The human eye can see objects in colour but is not well adapted to low light conditions. The sense of smell and of taste are present but are relatively inferior to a wide range of other mammals. Human hearing is efficient but lacks the acuity of some other mammals. Similarly human sense of touch is well developed especially in the hands where dextrous tasks are performed but the sensitivity is still significantly less than in other animals, particularly those equipped with sensory bristles such as cats.

==Scientific investigation==
Human biology tries to understand and promotes research on humans as living beings as a scientific discipline. It makes use of various scientific methods, such as experiments and observations, to detail the biochemical and biophysical foundations of human life describe and formulate the underlying processes using models. As a basic science, it provides the knowledge base for medicine. A number of sub-disciplines include anatomy, cytology, histology and morphology.

==Medicine==
The capabilities of the human brain and the human dexterity in making and using tools, has enabled humans to understand their own biology through scientific experiment, including dissection, autopsy, prophylactic medicine which has, in turn, enable humans to extend their life-span by understanding and mitigating the effects of diseases.

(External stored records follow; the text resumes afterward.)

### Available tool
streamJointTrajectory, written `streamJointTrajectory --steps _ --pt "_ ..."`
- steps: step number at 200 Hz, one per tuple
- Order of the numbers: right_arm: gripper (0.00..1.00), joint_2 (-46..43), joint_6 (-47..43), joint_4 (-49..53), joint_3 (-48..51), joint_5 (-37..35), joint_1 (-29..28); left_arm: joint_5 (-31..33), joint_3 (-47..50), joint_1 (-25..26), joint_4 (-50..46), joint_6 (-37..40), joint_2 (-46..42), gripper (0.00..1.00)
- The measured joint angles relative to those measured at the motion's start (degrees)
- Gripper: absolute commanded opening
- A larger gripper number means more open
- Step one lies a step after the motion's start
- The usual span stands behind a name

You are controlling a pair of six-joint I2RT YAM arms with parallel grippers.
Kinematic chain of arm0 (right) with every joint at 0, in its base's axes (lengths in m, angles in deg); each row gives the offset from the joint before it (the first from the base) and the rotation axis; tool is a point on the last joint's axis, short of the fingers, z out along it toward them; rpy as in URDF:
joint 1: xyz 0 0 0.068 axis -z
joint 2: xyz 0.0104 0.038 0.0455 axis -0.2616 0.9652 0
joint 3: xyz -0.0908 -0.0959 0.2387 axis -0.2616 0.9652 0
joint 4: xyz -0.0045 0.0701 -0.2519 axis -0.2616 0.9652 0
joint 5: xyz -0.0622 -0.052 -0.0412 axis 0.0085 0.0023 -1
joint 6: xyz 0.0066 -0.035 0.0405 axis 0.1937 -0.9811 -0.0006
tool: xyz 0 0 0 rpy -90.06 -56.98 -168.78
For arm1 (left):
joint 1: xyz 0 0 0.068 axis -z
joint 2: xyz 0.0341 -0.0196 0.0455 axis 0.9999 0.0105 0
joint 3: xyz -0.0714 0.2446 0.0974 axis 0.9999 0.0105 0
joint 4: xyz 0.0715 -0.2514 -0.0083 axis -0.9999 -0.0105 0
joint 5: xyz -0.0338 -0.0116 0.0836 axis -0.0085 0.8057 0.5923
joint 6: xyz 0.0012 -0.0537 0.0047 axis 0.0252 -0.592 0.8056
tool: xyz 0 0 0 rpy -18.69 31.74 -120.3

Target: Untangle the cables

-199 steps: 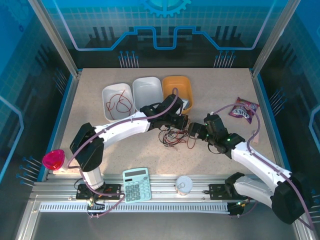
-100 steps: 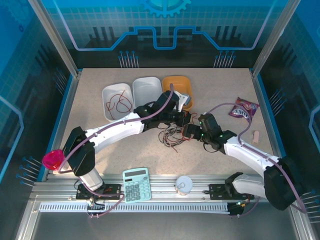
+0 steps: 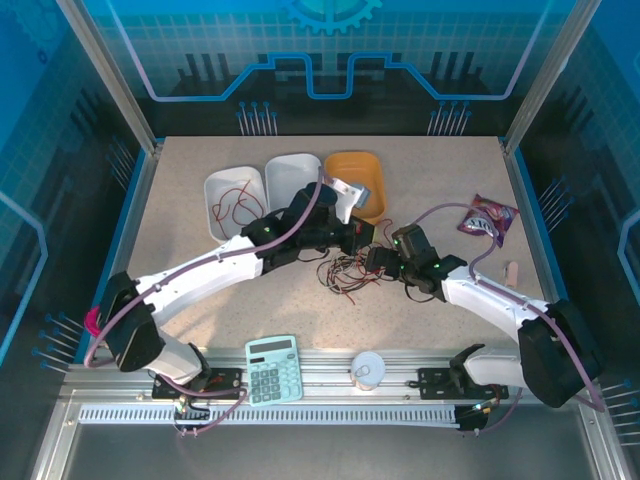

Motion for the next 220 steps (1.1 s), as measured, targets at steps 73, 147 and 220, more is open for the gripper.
streamJointTrajectory --steps 73,147,220 --pt "1.0 -1.3 1.1 2.3 0.0 -2.4 0.0 8.1 5.7 0.0 0.3 1.7 -8.0 0.0" --pt "1.0 -2.1 1.3 2.8 0.0 -2.8 0.0 14.6 10.1 -2.6 1.2 3.2 -17.3 0.0" --pt "1.0 -2.3 2.1 3.1 0.0 -2.8 0.0 23.2 13.2 -8.3 1.1 7.2 -28.8 0.0"
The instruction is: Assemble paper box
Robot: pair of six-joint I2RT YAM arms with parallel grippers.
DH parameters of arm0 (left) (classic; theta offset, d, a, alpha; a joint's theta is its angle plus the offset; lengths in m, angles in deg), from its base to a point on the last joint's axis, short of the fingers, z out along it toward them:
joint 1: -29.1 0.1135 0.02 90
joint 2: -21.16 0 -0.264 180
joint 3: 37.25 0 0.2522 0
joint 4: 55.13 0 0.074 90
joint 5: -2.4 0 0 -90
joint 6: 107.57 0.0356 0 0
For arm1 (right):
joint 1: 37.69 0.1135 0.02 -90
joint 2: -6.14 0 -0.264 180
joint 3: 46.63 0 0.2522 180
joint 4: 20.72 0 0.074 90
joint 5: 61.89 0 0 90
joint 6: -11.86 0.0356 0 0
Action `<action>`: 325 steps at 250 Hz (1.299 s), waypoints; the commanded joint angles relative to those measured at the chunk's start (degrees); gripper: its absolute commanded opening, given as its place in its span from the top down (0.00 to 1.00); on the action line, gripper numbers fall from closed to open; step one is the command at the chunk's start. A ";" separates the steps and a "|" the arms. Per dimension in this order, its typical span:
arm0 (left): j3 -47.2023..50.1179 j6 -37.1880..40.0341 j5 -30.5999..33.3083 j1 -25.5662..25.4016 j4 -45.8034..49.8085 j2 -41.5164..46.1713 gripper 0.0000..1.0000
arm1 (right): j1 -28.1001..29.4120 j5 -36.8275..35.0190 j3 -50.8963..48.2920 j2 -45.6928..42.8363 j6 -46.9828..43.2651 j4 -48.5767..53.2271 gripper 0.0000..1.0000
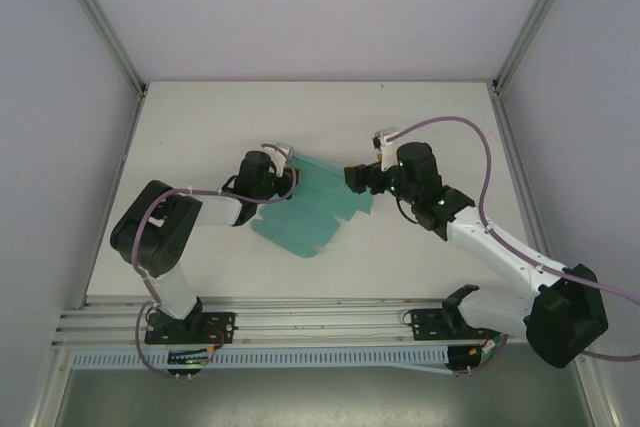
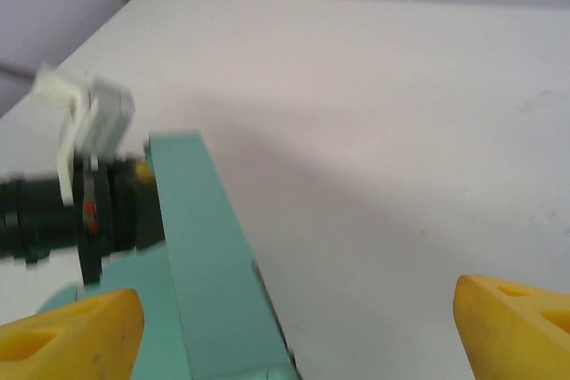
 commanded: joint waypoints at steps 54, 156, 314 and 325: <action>3.46 3.65 -0.21 -1.28 -13.75 -4.31 1.00 | -0.78 2.25 16.93 20.59 2.53 8.43 0.10; 5.06 5.74 1.75 -2.49 -15.42 -5.39 0.92 | -0.78 18.02 27.46 38.80 6.01 4.42 0.13; 6.59 4.46 2.86 -3.08 -13.86 -4.94 0.82 | 1.70 17.19 18.79 42.59 5.15 2.04 0.14; 6.84 4.28 2.71 -3.15 -14.15 -4.78 0.82 | 2.31 16.57 17.99 42.59 4.99 1.64 0.14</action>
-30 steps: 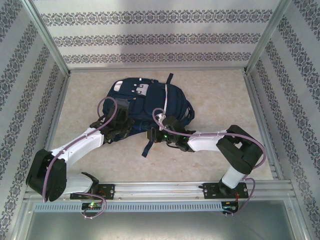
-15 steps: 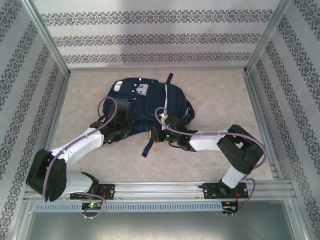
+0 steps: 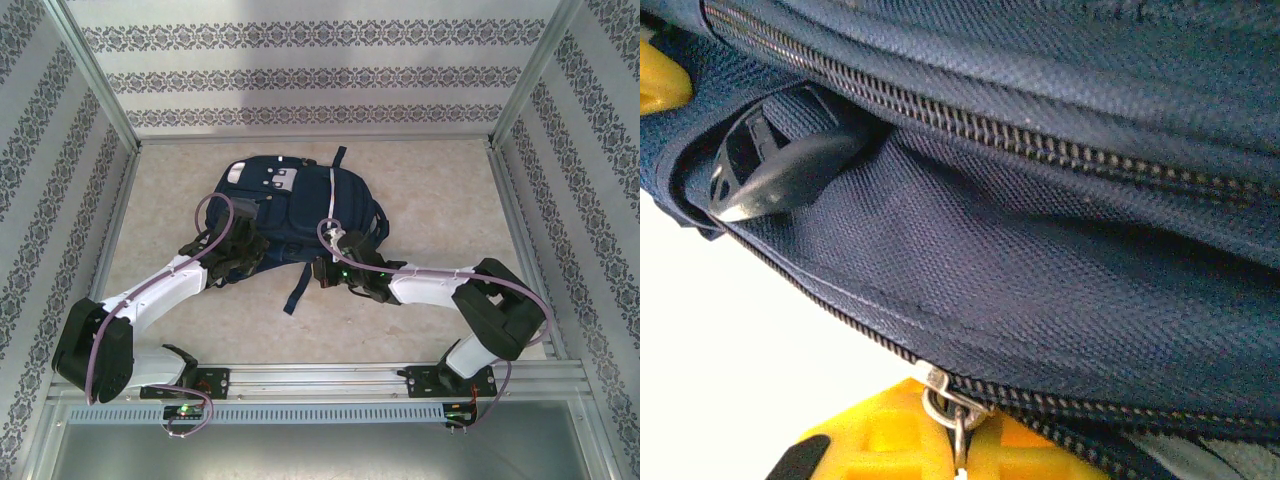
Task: Pack the student bag
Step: Zip the student bag at the center of the table.
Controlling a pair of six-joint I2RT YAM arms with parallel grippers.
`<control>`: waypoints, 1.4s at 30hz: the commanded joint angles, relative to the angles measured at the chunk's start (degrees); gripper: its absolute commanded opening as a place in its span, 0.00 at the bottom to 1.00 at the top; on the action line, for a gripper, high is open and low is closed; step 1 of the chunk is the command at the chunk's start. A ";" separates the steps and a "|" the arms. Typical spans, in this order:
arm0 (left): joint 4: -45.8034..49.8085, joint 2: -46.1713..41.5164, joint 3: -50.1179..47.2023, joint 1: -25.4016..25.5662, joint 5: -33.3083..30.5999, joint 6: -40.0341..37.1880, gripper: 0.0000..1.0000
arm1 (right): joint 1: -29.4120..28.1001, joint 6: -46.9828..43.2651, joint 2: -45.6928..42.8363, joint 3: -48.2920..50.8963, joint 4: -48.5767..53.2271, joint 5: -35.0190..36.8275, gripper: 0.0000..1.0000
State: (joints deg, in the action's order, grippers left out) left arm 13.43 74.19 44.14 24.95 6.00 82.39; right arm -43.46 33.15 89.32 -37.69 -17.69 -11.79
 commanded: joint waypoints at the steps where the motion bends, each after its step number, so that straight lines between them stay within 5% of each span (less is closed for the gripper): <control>1: -0.78 -1.49 0.46 -2.09 -2.66 -2.33 0.00 | 1.19 -2.37 -2.13 2.47 5.59 2.19 0.00; 15: -1.91 0.20 -0.98 -3.00 -1.75 -3.02 0.00 | 9.30 -3.89 -5.93 0.10 22.03 9.88 0.00; 28: -0.87 0.75 -0.77 -3.49 -2.40 -4.28 0.00 | 19.91 -3.10 -7.96 -1.93 27.09 11.06 0.00; 35: 1.63 4.33 3.85 -4.36 -2.26 -10.34 0.00 | 15.89 -11.34 -12.50 -5.78 32.81 5.04 0.00; 42: 7.28 16.04 16.16 -7.90 4.18 -18.84 0.05 | 4.03 -9.06 -14.55 -8.71 36.59 5.08 0.00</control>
State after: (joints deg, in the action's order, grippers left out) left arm 20.45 86.52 54.83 18.41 9.45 69.84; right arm -36.14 23.33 76.64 -44.21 16.19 -6.50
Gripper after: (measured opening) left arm 0.069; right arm 0.078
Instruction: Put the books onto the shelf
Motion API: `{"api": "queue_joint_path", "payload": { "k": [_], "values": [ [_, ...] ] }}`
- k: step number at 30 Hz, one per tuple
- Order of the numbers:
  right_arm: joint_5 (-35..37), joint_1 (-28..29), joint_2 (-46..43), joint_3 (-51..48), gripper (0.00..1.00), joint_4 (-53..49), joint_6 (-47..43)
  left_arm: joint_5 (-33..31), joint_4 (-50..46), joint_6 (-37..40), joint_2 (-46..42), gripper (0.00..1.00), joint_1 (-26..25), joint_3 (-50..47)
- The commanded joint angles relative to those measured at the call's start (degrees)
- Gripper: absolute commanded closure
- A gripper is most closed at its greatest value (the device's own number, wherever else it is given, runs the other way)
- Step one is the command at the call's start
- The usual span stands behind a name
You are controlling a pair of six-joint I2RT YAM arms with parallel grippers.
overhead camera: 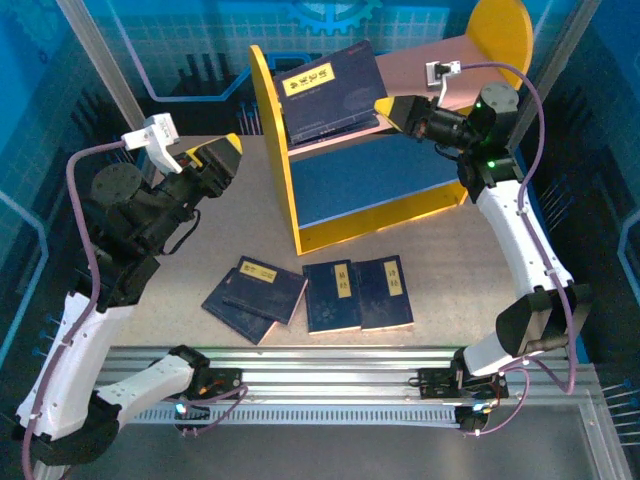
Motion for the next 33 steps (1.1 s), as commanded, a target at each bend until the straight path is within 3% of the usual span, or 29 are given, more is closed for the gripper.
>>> {"api": "queue_joint_path", "payload": {
  "k": [1, 28, 33],
  "values": [
    [0.9, 1.0, 0.0, 2.3, 1.0, 1.1, -1.6, -1.1, -0.2, 1.6, -0.7, 0.47, 0.0, -1.1],
    [2.6, 3.0, 0.4, 2.8, 1.0, -3.4, -5.6, -1.4, 0.2, 1.5, -0.7, 0.45, 0.1, -2.0],
    [4.2, 3.7, 0.4, 4.3, 0.88, -7.7, -9.0, -1.6, 0.1, 1.6, -0.7, 0.44, 0.1, -2.1]
  ]
}}
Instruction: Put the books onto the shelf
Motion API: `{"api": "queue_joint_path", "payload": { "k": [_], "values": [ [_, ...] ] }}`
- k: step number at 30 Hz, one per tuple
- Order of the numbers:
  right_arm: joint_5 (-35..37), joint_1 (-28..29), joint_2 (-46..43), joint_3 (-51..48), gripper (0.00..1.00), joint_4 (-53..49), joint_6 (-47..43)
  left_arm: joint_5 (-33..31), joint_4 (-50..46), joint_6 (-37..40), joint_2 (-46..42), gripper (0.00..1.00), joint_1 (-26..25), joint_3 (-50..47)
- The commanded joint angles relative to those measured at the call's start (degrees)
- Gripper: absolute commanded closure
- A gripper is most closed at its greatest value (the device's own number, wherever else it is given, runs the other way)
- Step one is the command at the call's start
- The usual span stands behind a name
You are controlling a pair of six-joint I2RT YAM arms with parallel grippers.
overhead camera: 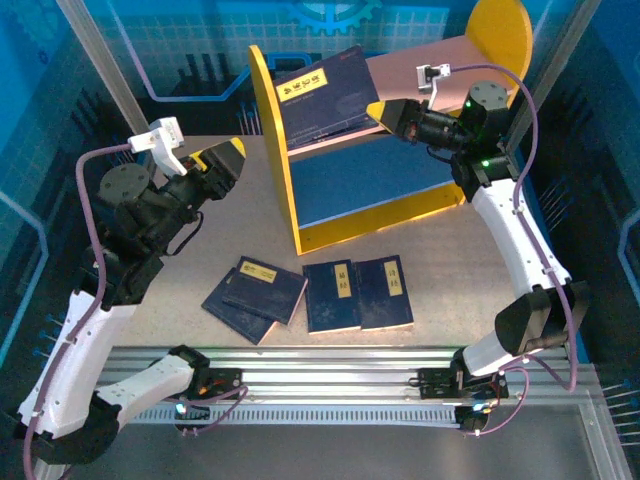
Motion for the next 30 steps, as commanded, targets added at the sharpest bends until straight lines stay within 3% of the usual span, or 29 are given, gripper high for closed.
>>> {"api": "queue_joint_path", "payload": {
  "k": [1, 8, 19, 30],
  "values": [
    [1.8, 1.6, -0.3, 3.1, 0.86, -2.6, -4.0, -1.1, 0.4, 1.6, -0.6, 0.44, 0.0, -0.3],
    [2.7, 1.9, 0.8, 5.9, 0.71, -6.7, -6.7, -1.2, 0.2, 1.7, -0.9, 0.44, 0.0, -0.1],
    [5.8, 2.0, 1.1, 9.7, 0.58, -15.8, -14.0, -1.7, -0.1, 2.0, -1.2, 0.44, 0.1, -0.2],
    [10.2, 1.9, 2.8, 17.3, 0.48, -31.5, -26.2, -2.3, -0.8, 2.4, -1.5, 0.43, 0.1, 0.3]
  ]
}}
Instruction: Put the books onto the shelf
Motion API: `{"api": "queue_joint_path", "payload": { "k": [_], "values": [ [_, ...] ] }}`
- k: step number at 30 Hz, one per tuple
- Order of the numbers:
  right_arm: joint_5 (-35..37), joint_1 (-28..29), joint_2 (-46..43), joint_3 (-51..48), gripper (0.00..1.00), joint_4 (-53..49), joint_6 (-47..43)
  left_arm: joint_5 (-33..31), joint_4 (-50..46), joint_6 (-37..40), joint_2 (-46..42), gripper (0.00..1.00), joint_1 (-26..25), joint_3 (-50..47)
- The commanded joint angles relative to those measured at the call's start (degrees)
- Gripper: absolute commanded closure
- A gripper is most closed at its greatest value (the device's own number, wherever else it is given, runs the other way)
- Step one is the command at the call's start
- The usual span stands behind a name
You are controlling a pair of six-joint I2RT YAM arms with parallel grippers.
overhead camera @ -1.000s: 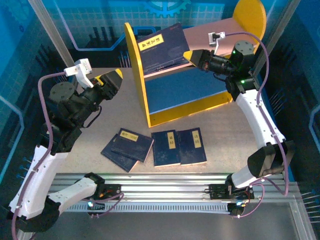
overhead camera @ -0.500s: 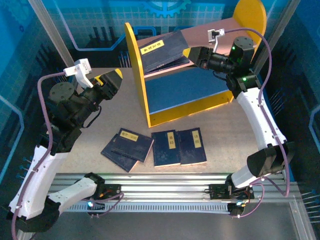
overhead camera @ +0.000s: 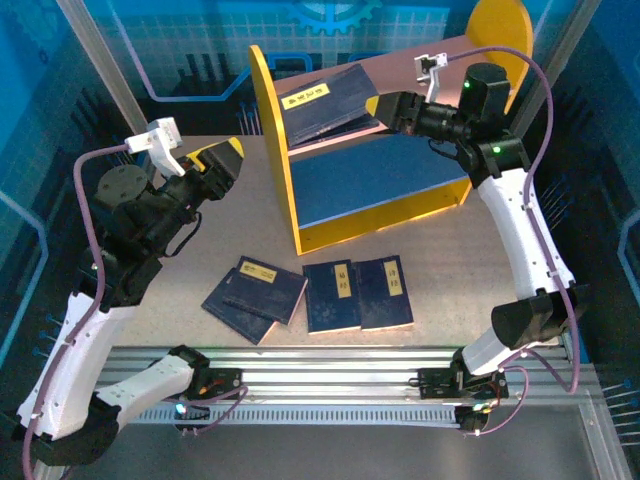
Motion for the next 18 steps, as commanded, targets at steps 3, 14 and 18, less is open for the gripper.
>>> {"api": "queue_joint_path", "payload": {
  "k": [3, 14, 18],
  "values": [
    [5.0, 0.7, -0.1, 3.9, 0.45, -9.7, -8.9, -1.3, -0.6, 1.4, -1.1, 0.43, 0.1, 0.3],
    [11.0, 0.7, 1.5, 7.5, 0.37, -17.5, -15.5, -1.0, -0.3, 1.1, -0.9, 0.43, 0.1, 0.3],
    [11.6, 0.7, 3.2, 9.6, 0.37, -19.1, -17.0, -1.0, -0.5, 1.2, -0.7, 0.43, 0.1, 0.5]
  ]
}}
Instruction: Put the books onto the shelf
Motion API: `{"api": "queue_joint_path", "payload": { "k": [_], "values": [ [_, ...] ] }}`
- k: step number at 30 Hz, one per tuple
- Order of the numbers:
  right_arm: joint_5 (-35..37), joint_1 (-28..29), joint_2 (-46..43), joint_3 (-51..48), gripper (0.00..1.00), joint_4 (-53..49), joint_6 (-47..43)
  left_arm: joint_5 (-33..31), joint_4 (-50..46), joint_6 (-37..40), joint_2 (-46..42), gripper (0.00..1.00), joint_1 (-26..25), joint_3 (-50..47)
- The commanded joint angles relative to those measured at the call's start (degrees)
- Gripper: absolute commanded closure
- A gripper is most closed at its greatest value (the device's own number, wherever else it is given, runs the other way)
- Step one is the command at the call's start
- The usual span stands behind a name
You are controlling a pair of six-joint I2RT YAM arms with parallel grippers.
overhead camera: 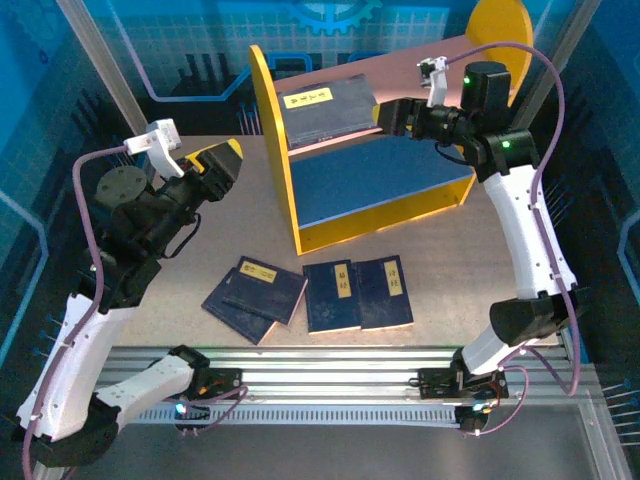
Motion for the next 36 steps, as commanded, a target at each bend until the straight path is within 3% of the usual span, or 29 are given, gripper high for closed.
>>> {"api": "queue_joint_path", "payload": {
  "k": [1, 36],
  "values": [
    [1.5, 0.7, 2.0, 2.9, 0.37, -3.4, -2.9, -1.0, 0.1, 1.2, -0.4, 0.43, 0.1, 0.6],
    [4.9, 3.0, 9.7, 14.3, 0.41, -11.0, -8.0, 1.0, -6.3, 3.9, 3.3, 0.41, 0.0, 4.0]
  ]
}}
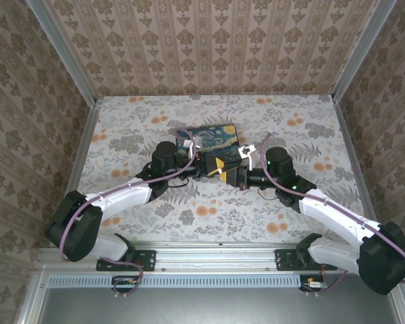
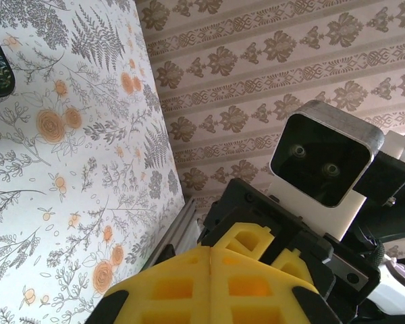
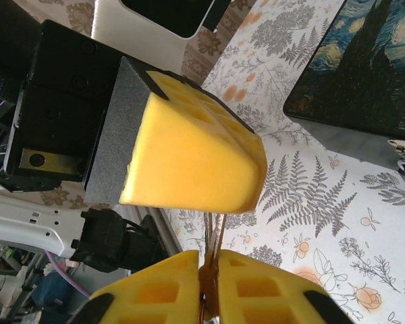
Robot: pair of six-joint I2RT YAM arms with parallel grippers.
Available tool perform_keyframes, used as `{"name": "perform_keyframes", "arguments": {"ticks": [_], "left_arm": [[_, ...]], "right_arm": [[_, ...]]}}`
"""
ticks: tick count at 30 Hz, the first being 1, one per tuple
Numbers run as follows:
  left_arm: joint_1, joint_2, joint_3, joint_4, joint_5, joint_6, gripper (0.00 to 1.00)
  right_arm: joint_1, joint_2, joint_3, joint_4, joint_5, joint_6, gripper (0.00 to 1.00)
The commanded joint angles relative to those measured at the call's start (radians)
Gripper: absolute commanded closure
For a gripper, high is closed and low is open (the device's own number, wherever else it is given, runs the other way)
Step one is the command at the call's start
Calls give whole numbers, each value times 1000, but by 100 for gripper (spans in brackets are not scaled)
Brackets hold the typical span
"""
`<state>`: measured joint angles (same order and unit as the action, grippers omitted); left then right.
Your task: Unlock the padlock with the key
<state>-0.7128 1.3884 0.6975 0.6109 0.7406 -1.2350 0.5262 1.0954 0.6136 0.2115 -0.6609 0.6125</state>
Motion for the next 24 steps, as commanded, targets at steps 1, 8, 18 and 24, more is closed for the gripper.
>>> {"name": "perform_keyframes", "arguments": {"ticks": [1,8,18,24], "left_arm": [[-1,6,34,51,16,-14,100],[25,-18,13,23,13,-5,75],[41,-55,2,-34,18,23,71],[38,-54,-9,-28,23,22,78]], "right_arm": [[1,9,-9,57,-35,9,92],[1,1,-7,37,-37,-8,98],[1,16,-1,30,-35,-12,99],[1,20,3,34,-21,-7,99]]}}
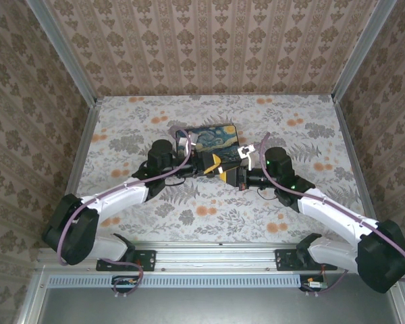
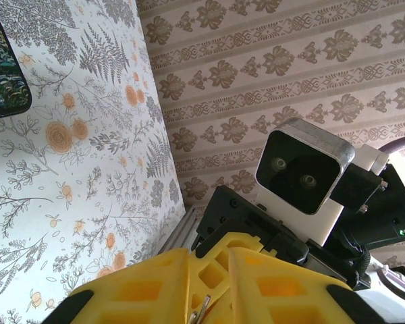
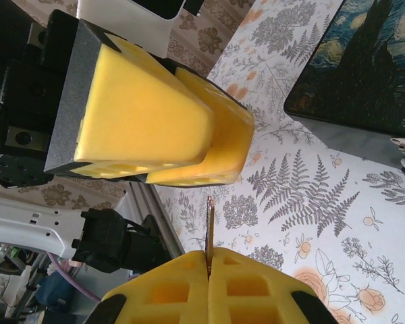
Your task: Unlock the padlock with the key
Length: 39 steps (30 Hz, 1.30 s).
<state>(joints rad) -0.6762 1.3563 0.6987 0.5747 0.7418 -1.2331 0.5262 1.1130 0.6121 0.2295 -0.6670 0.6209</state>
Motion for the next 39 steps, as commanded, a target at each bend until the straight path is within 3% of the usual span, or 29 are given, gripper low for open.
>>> {"name": "perform_keyframes", "arguments": {"ticks": [1,10,27,39], "left_arm": [[2,-22,-14,8,22,24,79],[5,-35,-7,-72,14,73,78],[3,-47,-25,-44,34,66,84],[17,-47,-27,-77,22,90,79]], "right_arm": [[0,1,5,17,-13,-13,99],[-2,-4,9,16,-2,-11,100],[-15,19,6,61,14,19,100],[-17,-4,5,41,-1,10,99]]}}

Understanding human biology has enabled and fostered a wider understanding of mammalian biology and by extension, the biology of all living organisms.

==Nutrition==

Human nutrition is typical of mammalian omnivorous nutrition requiring a balanced input of carbohydrates, fats, proteins, vitamins, and minerals. However, the human diet has a few very specific requirements. These include two specific amino acids, alpha-linolenic acid and linoleic acid without which life is not sustainable in the medium to long term. All other fatty acids can be synthesized from dietary fats. Similarly, human life requires a range of vitamins to be present in food and if these are missing or are supplied at unacceptably low levels, metabolic disorders result which can end in death. The human metabolism is similar to most other mammals except for the need to have an intake of Vitamin C to prevent scurvy and other deficiency diseases. Unusually amongst mammals, a human can synthesize Vitamin D3 using natural UV light from the sun on the skin. This capability may be widespread in the mammalian world but few other mammals share the almost naked skin of humans. The darker the human's skin, the less it can manufacture Vitamin D3.

==Other organisms==
Human biology also encompasses all those organisms that live on or in the human body. Such organisms range from parasitic insects such as fleas and ticks, parasitic helminths such as liver flukes through to bacterial and viral pathogens. Many of the organisms associated with human biology are the specialised biome in the large intestine and the biotic flora of the skin and pharyngeal and nasal region. Many of these biotic assemblages help protect humans from harm and assist in digestion, and are now known to have complex effects on mood, and well-being.

==Social behaviour==
Humans in all civilizations are social animals and use their language skills and tool making skills to communicate.

These communication skills enable civilizations to grow and allow for the production of art, literature and music, and for the development of technology. All of these are wholly dependent on the human biological specialisms.

The deployment of these skills has allowed the human race to dominate the terrestrial biome to the detriment of most of the other species.